= Razz (poker) =

Form of stud poker

Razz is a form of stud poker that is normally played for ace-to-five low (lowball poker). It is one of the oldest forms of poker, and has been played since the start of the 20th century. It emerged around the time people started using the 52-card deck instead of 20 for poker.

The object of Razz is to make the lowest possible five-card hand from the seven cards you are dealt. In Razz, straights and flushes do not count against the player for low, and the ace always plays low. Thus, the best possible Razz hand is 5-4-3-2-A, or 5 high, also known as "the wheel" or "the bicycle". Deuce-to-seven Razz is also sometimes played (the best possible hand is 2-3-4-5-7). Razz is featured in the mixed game rotation H.O.R.S.E. as the "R" in the game's name.

==Play==

The best possible hand in one variant of Razz

Razz is similar to seven-card stud, except the lowest hand wins. Seven cards are dealt to each player, but only the five best cards (generally the five lowest unpaired cards) are used in forming a complete hand.

Razz is usually played with a maximum of eight players, with limit betting, meaning that there is a fixed amount that can be bet per player per round. Each player antes and is dealt two cards face down (the hole cards), and one card face up (the "door card"). The highest door card showing has to "bring it in" - put in the mandatory first bet, which is usually one third to one half of the regular bet. The player responsible for the bring-in can instead opt to "complete the bet", i.e. make a whole regular bet. If they opt to make a normal bring-in, the remaining players can either call the bet or "complete", by raising to a regular bet. From that point the betting continues in regular bet increments.

In a case where two people have a door card of the same rank, the bring in is determined by suit.

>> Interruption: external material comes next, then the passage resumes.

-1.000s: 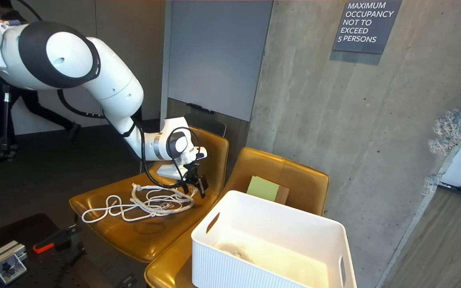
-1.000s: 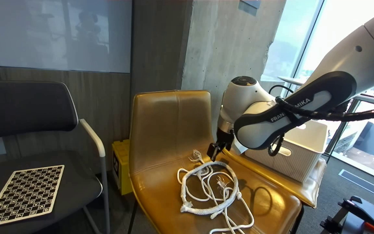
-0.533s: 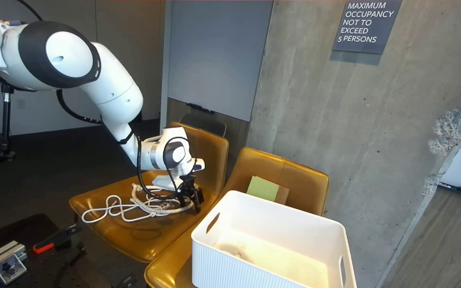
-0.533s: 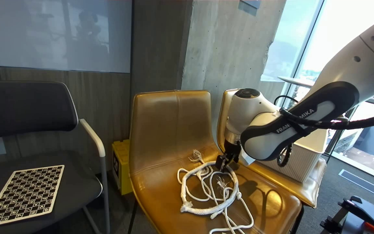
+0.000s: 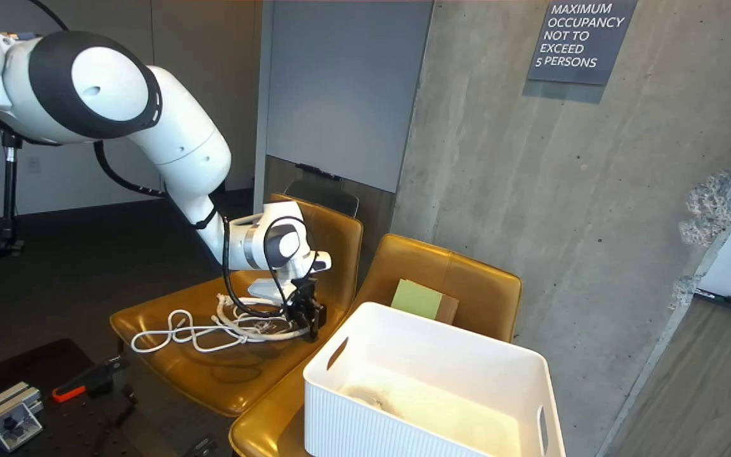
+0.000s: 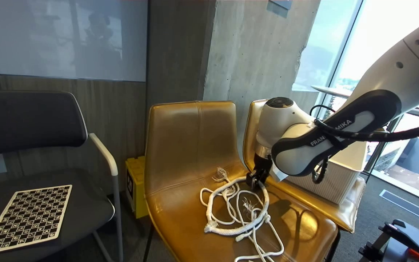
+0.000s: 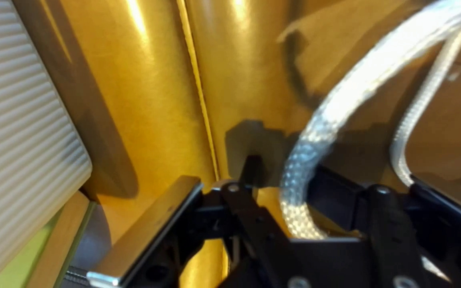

Spades is the highest possible suit, followed by hearts, diamonds, and clubs. The is the worst possible door card in Razz, and a guaranteed bring-in. Play continues clockwise from the bring in, as in normal Stud poker. After the first round of betting, each player still in the hand receives another card face up. Betting begins with the lowest hand showing. Play continues like this until the fifth card, at which point the betting increments double. The seventh card is dealt face down, and action would begin with the same player who opened betting on the 6th card. In hand-dealt games, after each hand the deal rotates to the left, as with most forms of poker; although the dealer doesn't play a strategic role as in blind games.

===Shortage of cards===
It is possible for the dealer to run out of cards before the end of the hand if there are eight players still in the hand when the seventh cards are to be dealt.

This is because Razz uses a standard 52 card deck, whereas seven cards for eight players would require 56 cards, meaning the hand would be four cards short.

To solve this problem, the dealer deals one final card face up in the center of the table (in lieu of a seventh card to the players): this card is a community card that all eight players may use as the seventh card in their own hands. This is the only situation where a community card is used in Razz.

==World Series of Poker==

Razz has been an event at the World Series of Poker since 1971, when Jimmy Casella won the first ever WSOP Razz event for a grand prize of $10,000. Razz is the most popular form of lowball poker but in the overall popularity stakes sits firmly behind Texas hold 'em and Omaha hold 'em. In 2004, the WSOP Razz event was televised by ESPN; the tournament was won by professional poker player and multiple bracelet winner T. J. Cloutier. After the event Razz grew massively in popularity and most of the major online poker rooms added Razz to their spread of games. Full Tilt Poker was the first online site to offer Razz games but soon after the televised tournament, Poker.com, Absolute Poker and finally in 2006 PokerStars added Razz to their selection of games. Since 1971, Razz has been featured in every World Series of Poker apart from the 1972 series.

==London lowball==
London lowball is a game played almost exclusively in Europe. It is almost identical to Razz in play with the following exceptions: straights and flushes count against a player for low, so the best possible hand is 6-4-3-2-A, and its canonical version is played at pot limit. Some variations of the game are played at no limit, but the name "London lowball" is typically reserved for the pot-limit version.

==Strategy==
Normally the best starting hand in Razz is A-2-3. A general strategy in a full-ring game is to only play unpaired cards none of them higher than 8s.

Players want to avoid making pairs and should evaluate other door cards in relation to the strength of their hand. A player's hand is much stronger if there are cards of the same denomination already showing (less chance of pairing up on a draw) and weaker if there are "make" cards (cards that would allow them to make their hand) visible. For instance, Jane holds 3-4-5 and sees four "dead" door cards of 3-4-4-5 behind her. This is a strong hand, as the likelihood of pairing her hole cards is now greatly diminished. Another example: A-6-7 is a much stronger hand when other players are showing Aces, 6s and 7s than when these players are showing the make cards 2s, 3s, 4s and 5s.

Another key strategy in Razz is stealing the antes and bring-in bets. If a player is to the right of the bring-in bettor, and everyone else folds, a raise with a lower exposed card is normally the correct play. For example, if Mary has a 9 showing, and John, the bring-in bettor, has a K showing, Mary should normally raise if everyone else folds.